一行の後ろの方に歩くネコ耳老婆ことシフォンヌがそんなにすごい女魔道士と聞いてアサミは意外だった。彼女は腰が曲がり歩くのもやっとの状態にみえたからだ。いくら、生まれた時から老人はいないといっても若いときは想像しずらかった。

  「いまのシフォンヌは老いてしまったけど、若いときは本当にやり手だったんだよ。報酬だって小国を幾つか買える位もらっていたのよ。まあ、その報酬の大半を恵まれない人々に分け与えたから残っていないけどね。
  彼女の最大の能力が潜入捜査と後方工作の巧さだったんだ。それで様々な人々の危機を救ってきたんさ。でも、最後のミッションで相打ちになって瀕死の重傷を負って引退したのさ」

  キュリットロスはアサミの心にそう語ってきた。そのときアサミは気になっていた。それほどすごい魔道士だったというのに、なぜ瀕死の状態に陥ってしまったんだろうかと。

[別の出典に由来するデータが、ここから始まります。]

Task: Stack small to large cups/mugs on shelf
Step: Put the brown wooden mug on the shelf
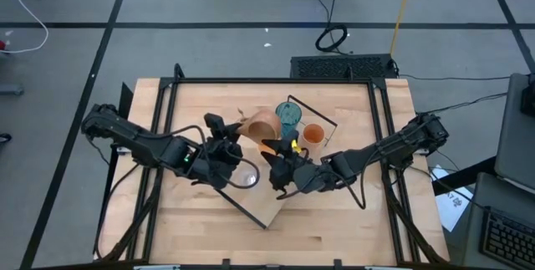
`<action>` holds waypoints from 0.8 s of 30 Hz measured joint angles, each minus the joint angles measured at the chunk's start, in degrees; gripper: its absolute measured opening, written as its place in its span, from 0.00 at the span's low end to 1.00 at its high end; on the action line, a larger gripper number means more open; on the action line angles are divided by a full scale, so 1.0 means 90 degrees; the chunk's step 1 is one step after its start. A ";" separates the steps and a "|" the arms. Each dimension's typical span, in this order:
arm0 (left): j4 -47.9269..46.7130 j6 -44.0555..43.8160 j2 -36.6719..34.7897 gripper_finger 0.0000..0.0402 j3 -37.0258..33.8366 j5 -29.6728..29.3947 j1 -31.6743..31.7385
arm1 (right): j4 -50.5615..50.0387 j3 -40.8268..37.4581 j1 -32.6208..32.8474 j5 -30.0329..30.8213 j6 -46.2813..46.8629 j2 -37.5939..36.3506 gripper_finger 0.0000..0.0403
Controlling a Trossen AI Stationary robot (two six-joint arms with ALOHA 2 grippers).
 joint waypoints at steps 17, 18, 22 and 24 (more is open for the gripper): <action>0.0521 0.0254 -0.0012 0.24 0.0000 0.0282 -0.0478 | -0.0470 -0.0002 -0.0050 0.0015 -0.0248 0.0000 0.38; 0.0567 0.0269 -0.0012 0.24 0.0000 0.0270 -0.0484 | -0.0472 -0.0002 -0.0050 0.0015 -0.0256 0.0000 0.37; 0.0695 0.0350 -0.0012 0.24 0.0000 0.0264 -0.0484 | -0.0475 -0.0005 -0.0053 0.0024 -0.0253 0.0000 0.33; 0.0708 0.0374 -0.0012 0.24 0.0000 0.0265 -0.0484 | -0.0480 -0.0005 -0.0053 0.0022 -0.0254 0.0000 0.32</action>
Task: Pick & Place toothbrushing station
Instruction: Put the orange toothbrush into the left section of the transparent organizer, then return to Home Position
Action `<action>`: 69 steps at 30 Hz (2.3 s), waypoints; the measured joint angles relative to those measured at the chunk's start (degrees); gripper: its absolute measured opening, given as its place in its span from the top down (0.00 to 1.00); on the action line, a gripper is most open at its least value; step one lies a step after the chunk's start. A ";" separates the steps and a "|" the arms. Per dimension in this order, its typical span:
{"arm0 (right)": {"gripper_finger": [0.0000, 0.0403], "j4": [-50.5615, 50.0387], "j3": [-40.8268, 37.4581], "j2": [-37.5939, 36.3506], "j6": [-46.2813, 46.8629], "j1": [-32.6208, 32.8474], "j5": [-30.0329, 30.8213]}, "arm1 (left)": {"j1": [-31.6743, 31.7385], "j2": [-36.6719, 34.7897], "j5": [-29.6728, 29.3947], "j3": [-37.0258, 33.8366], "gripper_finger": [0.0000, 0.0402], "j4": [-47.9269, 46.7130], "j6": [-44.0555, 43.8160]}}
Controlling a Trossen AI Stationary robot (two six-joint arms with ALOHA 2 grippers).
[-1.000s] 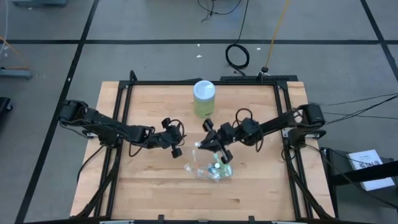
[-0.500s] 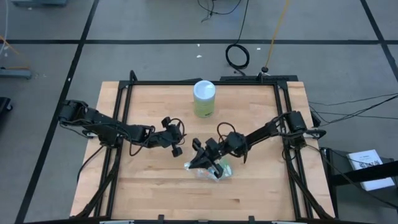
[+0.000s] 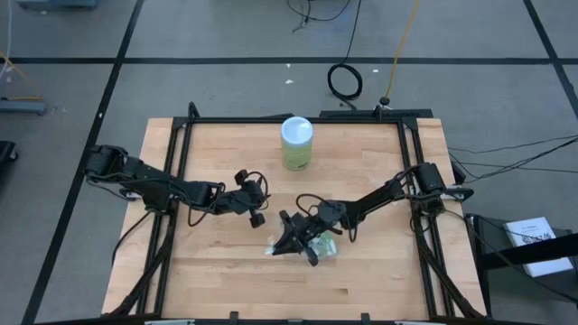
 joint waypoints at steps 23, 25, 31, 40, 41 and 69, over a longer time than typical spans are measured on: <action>0.99 7.96 -0.04 0.07 -9.45 2.68 11.24 | 0.00 0.00 0.07 0.00 0.95 1.40 -0.38; 0.99 7.92 -0.04 0.06 -9.49 2.95 12.50 | 0.00 0.00 0.06 0.00 0.95 1.43 -0.38; 0.99 7.09 0.26 1.29 -9.26 3.30 13.79 | 0.00 0.00 0.06 0.00 0.95 1.47 -0.44; 0.97 9.98 3.91 8.04 -7.50 4.04 13.70 | 0.00 0.02 0.79 -0.02 0.95 0.26 -0.99; 0.96 9.67 3.91 7.93 -7.50 4.04 13.70 | 0.00 0.02 1.30 -0.02 0.95 0.42 -1.45; 0.59 -40.19 3.85 -18.35 -20.30 4.04 24.56 | -0.08 0.02 4.68 -0.02 0.95 0.94 -1.86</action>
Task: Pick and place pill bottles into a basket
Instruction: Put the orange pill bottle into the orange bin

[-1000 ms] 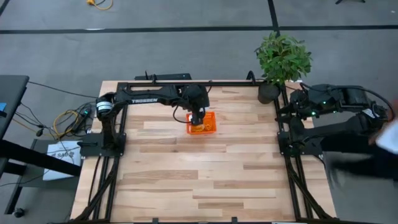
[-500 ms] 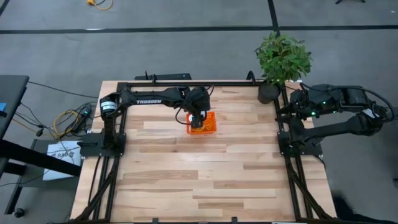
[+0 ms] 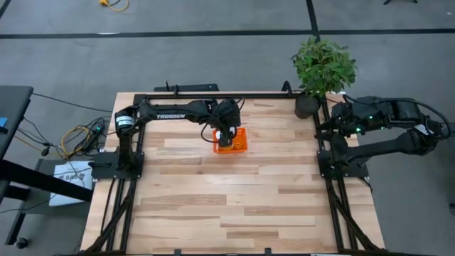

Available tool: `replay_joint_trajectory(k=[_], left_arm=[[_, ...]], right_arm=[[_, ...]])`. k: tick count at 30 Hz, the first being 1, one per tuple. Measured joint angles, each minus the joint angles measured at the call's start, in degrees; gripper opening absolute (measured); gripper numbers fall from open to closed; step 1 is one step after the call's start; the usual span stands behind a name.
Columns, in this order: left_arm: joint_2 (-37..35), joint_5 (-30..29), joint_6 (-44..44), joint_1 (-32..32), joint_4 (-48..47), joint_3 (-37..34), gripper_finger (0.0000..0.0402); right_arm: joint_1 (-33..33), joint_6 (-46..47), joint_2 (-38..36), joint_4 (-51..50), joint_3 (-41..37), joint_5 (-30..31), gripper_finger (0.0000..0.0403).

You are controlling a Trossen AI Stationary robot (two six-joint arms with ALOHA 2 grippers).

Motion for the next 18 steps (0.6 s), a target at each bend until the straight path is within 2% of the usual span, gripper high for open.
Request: replay_joint_trajectory(k=[18], left_arm=[[1.03,1.29,-1.53,-0.17,-0.32,-0.04,0.0210]], right_arm=[[0.00,0.02,0.00,0.00,0.00,-0.19,0.0178]])
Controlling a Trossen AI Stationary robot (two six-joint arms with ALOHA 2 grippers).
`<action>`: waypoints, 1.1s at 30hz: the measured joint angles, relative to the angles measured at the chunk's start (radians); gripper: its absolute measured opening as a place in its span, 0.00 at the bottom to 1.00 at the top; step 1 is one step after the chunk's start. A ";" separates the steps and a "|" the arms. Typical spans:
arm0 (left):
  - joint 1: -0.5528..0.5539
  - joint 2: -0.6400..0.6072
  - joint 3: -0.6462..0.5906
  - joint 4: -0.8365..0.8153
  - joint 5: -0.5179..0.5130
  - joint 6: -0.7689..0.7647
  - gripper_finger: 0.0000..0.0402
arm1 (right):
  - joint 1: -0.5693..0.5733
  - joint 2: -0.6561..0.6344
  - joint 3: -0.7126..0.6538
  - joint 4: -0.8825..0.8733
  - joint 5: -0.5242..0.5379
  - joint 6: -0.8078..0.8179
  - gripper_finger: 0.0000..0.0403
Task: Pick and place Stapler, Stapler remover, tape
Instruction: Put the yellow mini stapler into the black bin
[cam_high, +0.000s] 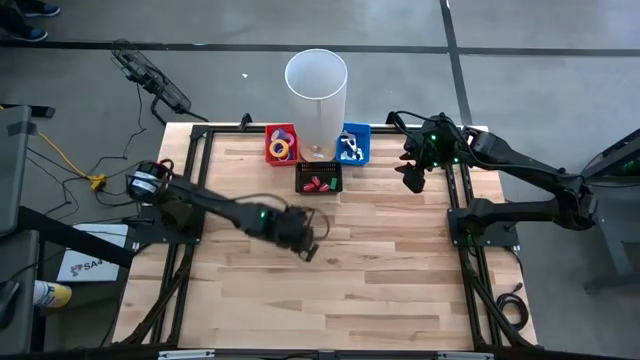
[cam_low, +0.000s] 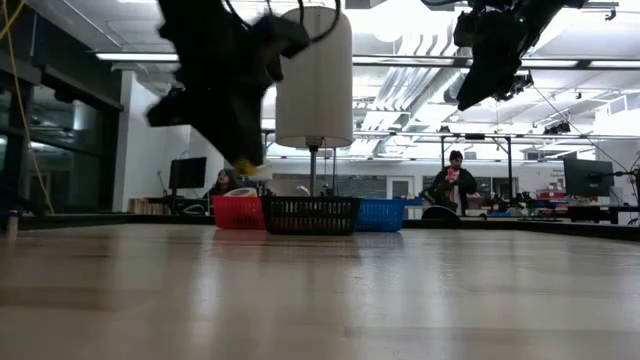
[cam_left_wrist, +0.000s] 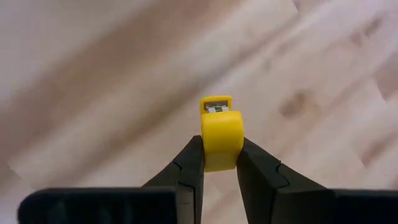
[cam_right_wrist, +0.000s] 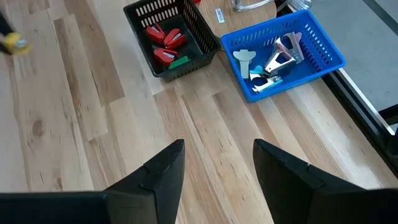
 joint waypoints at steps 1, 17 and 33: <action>0.028 0.000 0.002 -0.001 0.000 0.041 0.16 | 0.000 0.000 0.000 0.000 0.000 0.000 0.45; 0.415 0.000 0.002 0.029 0.071 0.319 0.16 | 0.000 0.000 0.000 -0.003 0.008 0.060 0.45; 0.564 -0.001 0.002 0.119 0.072 1.021 0.16 | 0.000 0.000 0.000 0.002 0.102 0.129 0.45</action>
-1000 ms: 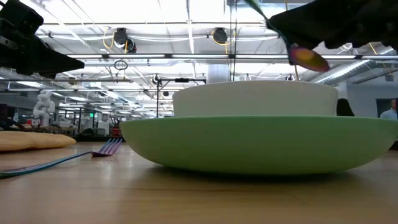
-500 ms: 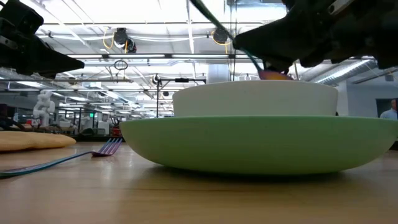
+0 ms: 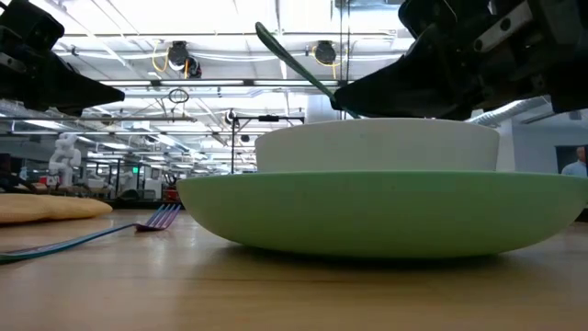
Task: Set table place
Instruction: Put the violet spoon on the white bowl
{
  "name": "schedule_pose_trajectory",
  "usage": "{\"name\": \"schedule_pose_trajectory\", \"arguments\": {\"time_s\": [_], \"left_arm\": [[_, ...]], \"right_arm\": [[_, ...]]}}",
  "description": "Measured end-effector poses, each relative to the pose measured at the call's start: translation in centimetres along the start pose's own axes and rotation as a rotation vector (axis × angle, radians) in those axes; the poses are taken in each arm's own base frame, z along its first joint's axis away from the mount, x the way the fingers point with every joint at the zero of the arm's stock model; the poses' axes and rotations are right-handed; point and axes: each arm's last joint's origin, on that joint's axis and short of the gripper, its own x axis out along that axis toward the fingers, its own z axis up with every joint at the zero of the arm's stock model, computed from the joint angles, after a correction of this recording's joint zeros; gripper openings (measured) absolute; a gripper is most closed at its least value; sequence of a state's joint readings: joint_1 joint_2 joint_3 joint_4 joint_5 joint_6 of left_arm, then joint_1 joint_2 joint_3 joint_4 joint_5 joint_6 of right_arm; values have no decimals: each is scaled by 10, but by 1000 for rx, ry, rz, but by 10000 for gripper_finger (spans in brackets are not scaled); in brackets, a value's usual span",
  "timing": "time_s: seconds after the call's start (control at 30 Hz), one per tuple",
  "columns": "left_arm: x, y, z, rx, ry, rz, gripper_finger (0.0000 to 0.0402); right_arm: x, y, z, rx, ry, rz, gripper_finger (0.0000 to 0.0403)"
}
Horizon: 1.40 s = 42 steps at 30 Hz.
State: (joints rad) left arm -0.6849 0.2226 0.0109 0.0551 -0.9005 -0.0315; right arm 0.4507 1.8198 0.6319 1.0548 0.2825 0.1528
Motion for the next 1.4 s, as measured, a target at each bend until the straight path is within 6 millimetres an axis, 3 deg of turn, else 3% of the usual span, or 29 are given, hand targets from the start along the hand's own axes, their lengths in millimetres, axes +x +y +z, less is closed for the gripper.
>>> {"name": "schedule_pose_trajectory", "arguments": {"time_s": [0.6,0.9,1.07,1.4], "left_arm": [[0,0,0,0,-1,0,10],[0,0,0,-2,-1,0,10],[0,0,0,-1,-1,-1,10],[0,0,0,-1,-1,-1,10]], "right_arm": [[2,-8,1,54,3,-37,0],[21,-9,-9,68,36,-52,0],[22,-9,-12,86,47,-54,0],[21,-10,-18,-4,115,-61,0]]}}
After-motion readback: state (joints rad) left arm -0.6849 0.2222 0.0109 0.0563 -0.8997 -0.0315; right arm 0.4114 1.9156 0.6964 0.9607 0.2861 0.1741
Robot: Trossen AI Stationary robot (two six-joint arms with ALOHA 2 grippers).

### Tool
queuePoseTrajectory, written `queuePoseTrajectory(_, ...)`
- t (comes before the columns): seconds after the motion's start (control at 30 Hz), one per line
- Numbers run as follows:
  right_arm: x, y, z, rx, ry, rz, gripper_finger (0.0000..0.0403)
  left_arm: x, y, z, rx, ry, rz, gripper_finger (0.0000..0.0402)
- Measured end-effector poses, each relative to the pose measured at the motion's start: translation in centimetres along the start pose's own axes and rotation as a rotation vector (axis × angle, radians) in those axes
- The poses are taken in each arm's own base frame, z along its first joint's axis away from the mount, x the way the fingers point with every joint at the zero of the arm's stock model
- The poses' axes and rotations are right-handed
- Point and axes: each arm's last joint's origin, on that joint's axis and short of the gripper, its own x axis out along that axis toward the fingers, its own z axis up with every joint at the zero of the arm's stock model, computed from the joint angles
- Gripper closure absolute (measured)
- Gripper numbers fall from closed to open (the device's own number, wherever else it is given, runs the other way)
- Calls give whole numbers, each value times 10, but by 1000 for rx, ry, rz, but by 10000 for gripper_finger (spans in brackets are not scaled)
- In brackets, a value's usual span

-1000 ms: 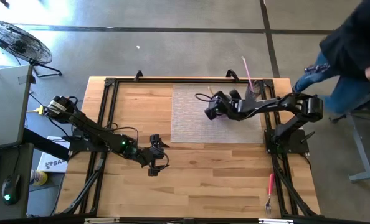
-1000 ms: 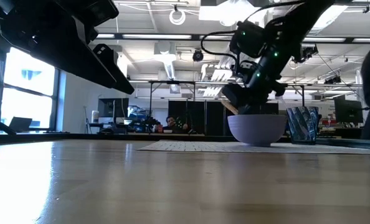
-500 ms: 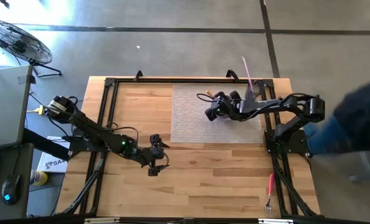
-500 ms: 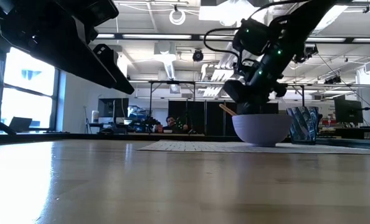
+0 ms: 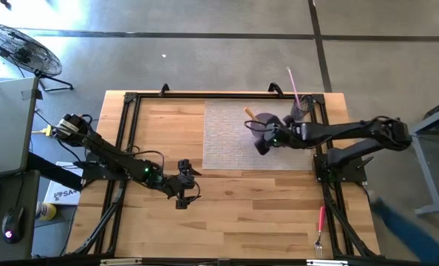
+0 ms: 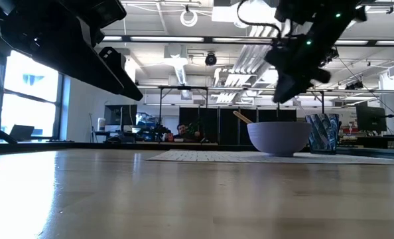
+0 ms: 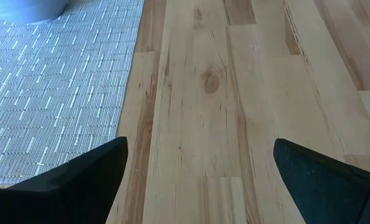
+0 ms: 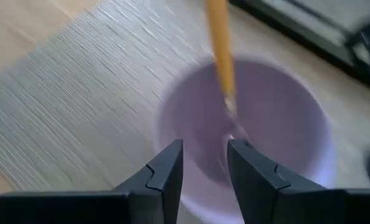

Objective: Pick & Place Utensil
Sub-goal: Adjust the violet bowl on the gray mat

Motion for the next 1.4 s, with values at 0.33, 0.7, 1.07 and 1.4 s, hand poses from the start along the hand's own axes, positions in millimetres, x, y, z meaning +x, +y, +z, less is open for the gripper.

  「キュリットロスさん。シフォンヌおばさんの最後のミッションに参加していなかったのですか?」

  「実はねえ、わたしは無力化されてしまったんだよ。相手の術中に嵌ってね。だからわたしも彼女と同じように酷い損傷を受けてしまってね。自己再生能力をもってしても前の状態に戻るまでには十年もかかってしまったわ。
  それでシフォンヌとまた相棒になりたかったのだけど、あのように身体を動かすのもやっとの状態なので諦めたのよ」

  「それじゃあ、さっきシフォンヌおばさんが言っていたように、なんで新しい相棒を選ばなかったのですか?」

  「シフォンヌにも何人か候補の女魔道士を紹介してもらったよ。いまのあなたよりも遥かに能力を持った娘もいたのさ。でも、何故か波長があわなかったのよ。もしかすると、あなたが今日此処に来るから待っていてという事だったかもね」

  「そんなにわたし、能力はありませんよ。まだ一度も魔道士の仕事をしていませんし・・・」

  「それは大丈夫よ。誰だって最初は何も出来ないんだから。それに潜在能力がなければあなたを相棒にしようとは思わないさ」

  キュリットロスに励まされたが、アサミは何かが起こる前触れだから自分が選ばれたのではないかと思っていた。